Bushfire-impacted koalas in NSW monitored in new study set to boost survival rates

Bushfire-impacted koalas in NSW monitored in new study set to boost survival rates


A bushfire-impacted koala rescued during the devastating summer bushfires in New South Wales has been released back into the wild after nearly six months in care.

Affectionately named ‘Kellie’, the two-year-old native marsupial was returned to the bush on Friday and will form part of a new koala rehabilitation study led by conservationists.

Property owners Christine and George Hennessy evacuated before what was called the ‘mega-bushfire’ in the NSW Blue Mountains reached their home on 21 December.

The koala was found clinging to a tree next to a home destroyed by fire.

The koala was found clinging to a tree next to a home destroyed by fire.

Supplied

The Kurrajong Hills couple said when they returned to assess the damage in the following days, they were shocked to find their home had been destroyed but that a koala had survived.

“We met the New South Wales Rural Fire Service in here and they showed us some photos…and clinging to a tree fern stump that remained after the fire, which had been growing next to the house, was a koala,” Mr Hennessy told SBS News.

“So that was a pleasant thing in amongst other sadness.”

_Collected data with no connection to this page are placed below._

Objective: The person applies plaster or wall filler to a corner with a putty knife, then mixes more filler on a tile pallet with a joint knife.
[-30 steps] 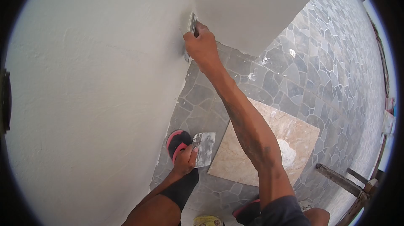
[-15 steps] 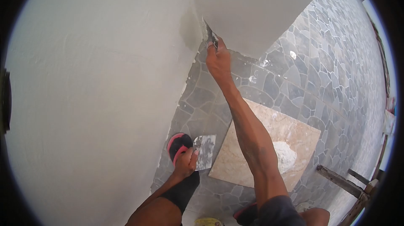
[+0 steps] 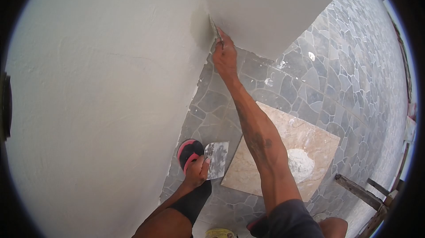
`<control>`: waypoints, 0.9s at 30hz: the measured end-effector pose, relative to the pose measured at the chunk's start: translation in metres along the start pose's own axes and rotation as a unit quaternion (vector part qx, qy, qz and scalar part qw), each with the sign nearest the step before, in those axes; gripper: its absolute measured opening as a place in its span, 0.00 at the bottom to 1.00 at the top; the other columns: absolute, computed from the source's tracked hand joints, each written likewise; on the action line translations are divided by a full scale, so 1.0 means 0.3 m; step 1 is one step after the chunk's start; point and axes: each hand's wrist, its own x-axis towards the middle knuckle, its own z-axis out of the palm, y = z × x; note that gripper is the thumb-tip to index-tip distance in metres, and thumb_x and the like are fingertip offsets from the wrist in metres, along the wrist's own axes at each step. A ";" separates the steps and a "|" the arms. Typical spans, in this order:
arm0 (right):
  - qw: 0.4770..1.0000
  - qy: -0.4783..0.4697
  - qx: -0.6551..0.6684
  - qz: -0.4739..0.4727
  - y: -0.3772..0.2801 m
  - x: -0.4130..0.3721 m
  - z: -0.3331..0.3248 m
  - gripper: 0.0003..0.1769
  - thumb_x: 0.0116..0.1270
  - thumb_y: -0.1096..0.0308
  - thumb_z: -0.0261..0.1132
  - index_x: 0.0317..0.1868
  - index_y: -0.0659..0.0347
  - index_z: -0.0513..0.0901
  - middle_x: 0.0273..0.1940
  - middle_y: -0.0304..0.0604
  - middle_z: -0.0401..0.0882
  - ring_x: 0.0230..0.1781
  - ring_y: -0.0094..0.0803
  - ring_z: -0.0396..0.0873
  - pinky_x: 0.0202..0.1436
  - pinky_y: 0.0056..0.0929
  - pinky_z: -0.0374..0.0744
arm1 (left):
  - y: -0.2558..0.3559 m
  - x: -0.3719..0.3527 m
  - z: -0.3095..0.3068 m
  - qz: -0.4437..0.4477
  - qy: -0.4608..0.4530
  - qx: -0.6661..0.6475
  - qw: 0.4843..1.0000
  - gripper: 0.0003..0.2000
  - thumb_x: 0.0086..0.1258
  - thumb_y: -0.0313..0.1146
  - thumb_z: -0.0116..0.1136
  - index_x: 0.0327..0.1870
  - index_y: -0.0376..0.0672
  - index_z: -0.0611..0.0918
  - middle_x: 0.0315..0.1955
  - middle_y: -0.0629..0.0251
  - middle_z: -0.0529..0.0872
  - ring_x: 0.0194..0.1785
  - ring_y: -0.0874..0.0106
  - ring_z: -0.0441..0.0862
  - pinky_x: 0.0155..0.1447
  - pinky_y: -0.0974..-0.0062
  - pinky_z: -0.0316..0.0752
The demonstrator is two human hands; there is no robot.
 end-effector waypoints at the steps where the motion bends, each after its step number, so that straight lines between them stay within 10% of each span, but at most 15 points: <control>1: 1.000 -0.008 0.010 0.014 0.001 -0.001 0.004 0.24 0.73 0.75 0.49 0.68 0.63 0.74 0.62 0.57 0.75 0.61 0.42 0.77 0.66 0.32 0.72 | -0.006 -0.001 0.002 0.002 0.002 0.000 1.000 0.11 0.76 0.34 0.53 0.33 0.37 0.74 0.16 0.47 0.77 0.21 0.48 0.79 0.26 0.55 0.69; 8: 0.997 -0.009 -0.042 -0.068 0.010 -0.010 0.058 0.27 0.73 0.77 0.47 0.72 0.63 0.67 0.67 0.59 0.72 0.68 0.48 0.72 0.71 0.35 0.69 | -0.024 -0.009 0.002 -0.019 -0.017 0.021 0.999 0.10 0.77 0.32 0.51 0.34 0.37 0.76 0.18 0.57 0.77 0.21 0.62 0.79 0.29 0.65 0.71; 23: 0.986 -0.088 -0.091 -0.105 -0.091 -0.209 0.075 0.34 0.67 0.82 0.47 0.75 0.68 0.59 0.73 0.63 0.61 0.76 0.53 0.59 0.78 0.41 0.62 | -0.008 0.003 0.008 0.009 -0.002 0.011 1.000 0.10 0.76 0.35 0.52 0.37 0.37 0.76 0.15 0.48 0.77 0.21 0.48 0.79 0.26 0.54 0.69; 27: 0.982 -0.114 -0.117 -0.099 -0.140 -0.252 -0.023 0.28 0.72 0.77 0.49 0.73 0.67 0.65 0.57 0.59 0.76 0.56 0.43 0.78 0.63 0.32 0.74 | -0.013 0.005 0.008 0.004 -0.004 0.010 1.000 0.10 0.77 0.35 0.52 0.36 0.37 0.76 0.16 0.48 0.77 0.21 0.48 0.79 0.26 0.54 0.69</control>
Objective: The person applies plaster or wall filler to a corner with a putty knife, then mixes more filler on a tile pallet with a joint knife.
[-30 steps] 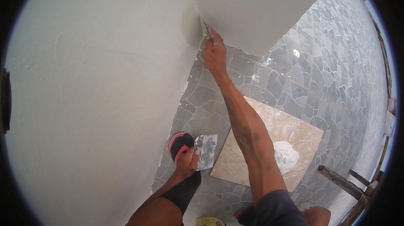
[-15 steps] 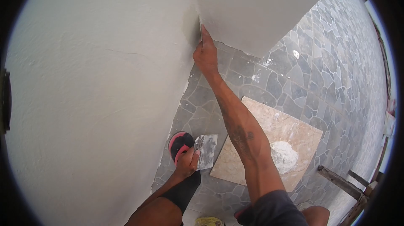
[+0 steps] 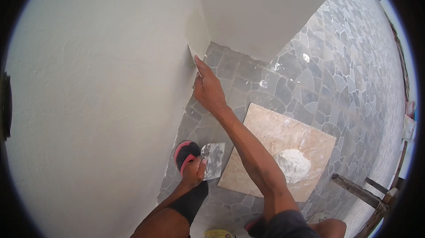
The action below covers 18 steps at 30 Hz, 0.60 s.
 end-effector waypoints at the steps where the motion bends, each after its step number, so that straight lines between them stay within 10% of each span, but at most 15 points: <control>1: 1.000 0.003 0.016 0.024 -0.013 0.004 -0.030 0.27 0.73 0.75 0.50 0.72 0.67 0.67 0.50 0.56 0.79 0.47 0.38 0.79 0.56 0.30 0.76 | 0.006 -0.001 -0.001 -0.005 0.000 -0.001 1.000 0.10 0.77 0.35 0.52 0.36 0.37 0.76 0.16 0.47 0.77 0.21 0.48 0.79 0.26 0.54 0.69; 5: 0.985 0.009 0.074 0.158 -0.074 0.128 -0.115 0.25 0.72 0.77 0.49 0.69 0.65 0.70 0.56 0.60 0.80 0.52 0.47 0.82 0.59 0.37 0.76 | 0.009 -0.007 -0.005 -0.011 -0.004 0.006 1.000 0.11 0.77 0.35 0.51 0.35 0.37 0.75 0.17 0.47 0.78 0.22 0.47 0.80 0.28 0.53 0.70; 9: 0.994 0.101 0.024 0.026 0.027 0.239 -0.083 0.22 0.75 0.69 0.52 0.67 0.69 0.73 0.26 0.41 0.74 0.27 0.26 0.71 0.36 0.26 0.74 | 0.003 -0.004 -0.003 0.001 -0.002 0.014 1.000 0.11 0.76 0.34 0.51 0.34 0.37 0.74 0.17 0.47 0.77 0.23 0.47 0.80 0.28 0.54 0.70; 18: 0.993 0.103 0.032 -0.046 0.062 0.276 -0.013 0.25 0.73 0.76 0.48 0.70 0.70 0.67 0.57 0.59 0.79 0.57 0.44 0.80 0.64 0.33 0.74 | 0.009 -0.003 -0.003 0.009 0.013 0.002 1.000 0.11 0.76 0.34 0.52 0.34 0.37 0.75 0.16 0.48 0.77 0.22 0.49 0.80 0.27 0.56 0.70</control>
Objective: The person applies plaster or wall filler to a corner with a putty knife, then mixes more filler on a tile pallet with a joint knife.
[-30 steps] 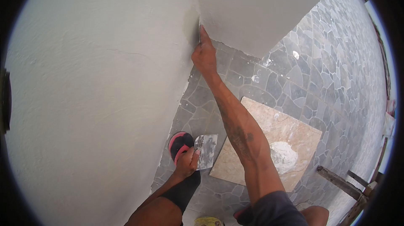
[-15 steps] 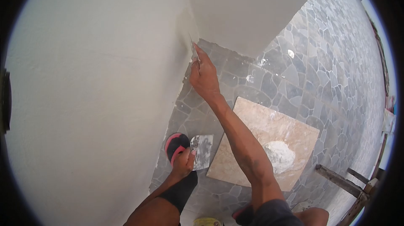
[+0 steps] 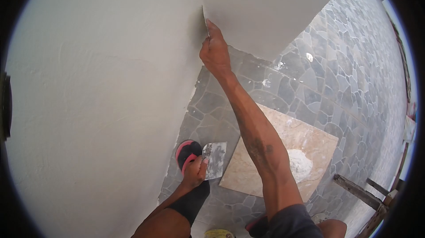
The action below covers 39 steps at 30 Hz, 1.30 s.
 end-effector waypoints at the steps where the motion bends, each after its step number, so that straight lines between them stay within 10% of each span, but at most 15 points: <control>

The koala was handed over to Morgan Philpott, a volunteer with NSW’s largest native animal rescue organisation WIRES, who was relieved to see that Kellie had suffered no burns from the fire.

WIRES volunteer Morgan Philpott was responsible for Kellie the koala's rehabilitation.

WIRES volunteer Morgan Philpott was responsible for Kellie the koala’s rehabilitation.

Supplied

“She was very stressed as you can imagine, but there were no physical injuries,” he said.

“She came out really unscathed, which is quite remarkable.”

The executive director of Science for Wildlife, Dr Kellie Leigh, said the koala will be checked on every few days using specialised tracking technology.

“We’ve fitted her with a radio tracking collar and we’ll be monitoring her and other koalas like her to make sure that she is okay,” she said.

“If she needs to come back into care we’ll be able to catch her and hopefully she’ll tell us a lot about how koalas use the landscape after fire.”

The large-scale survey will track the movements of 40 koalas in the Greater Western Sydney region over the next year and a half.

NSW Environment Minister Matt Kean said the project, which received $85,000 funding, is a vital step forward for conserving the state’s dwindling koala population.

“Koalas are some of our most loved and iconic animals, so that’s why we need to do everything that we can to ensure that those koalas that survived are rehabilitated and able to go back into their natural environment,” he said.

Science for Wildlife conservationist Dr Kellie Leigh will lead the radio-tracking program.

Science for Wildlife conservationist Dr Kellie Leigh will lead the radio-tracking program.

SBS

For George and Christine Hennessy, the koala’s release has given them renewed hope for the future.

“It’s the highlight of our year, the highlight of our lives really. It’s just a beautiful ending and it gives so much more hope that there are survivors and that they can go back to the wild,” Mrs Hennessy said.

Conservation and wildlife groups have repeatedly called for koalas to be declared an endangered species.

The New South Wales government said it would consider the scientific advice.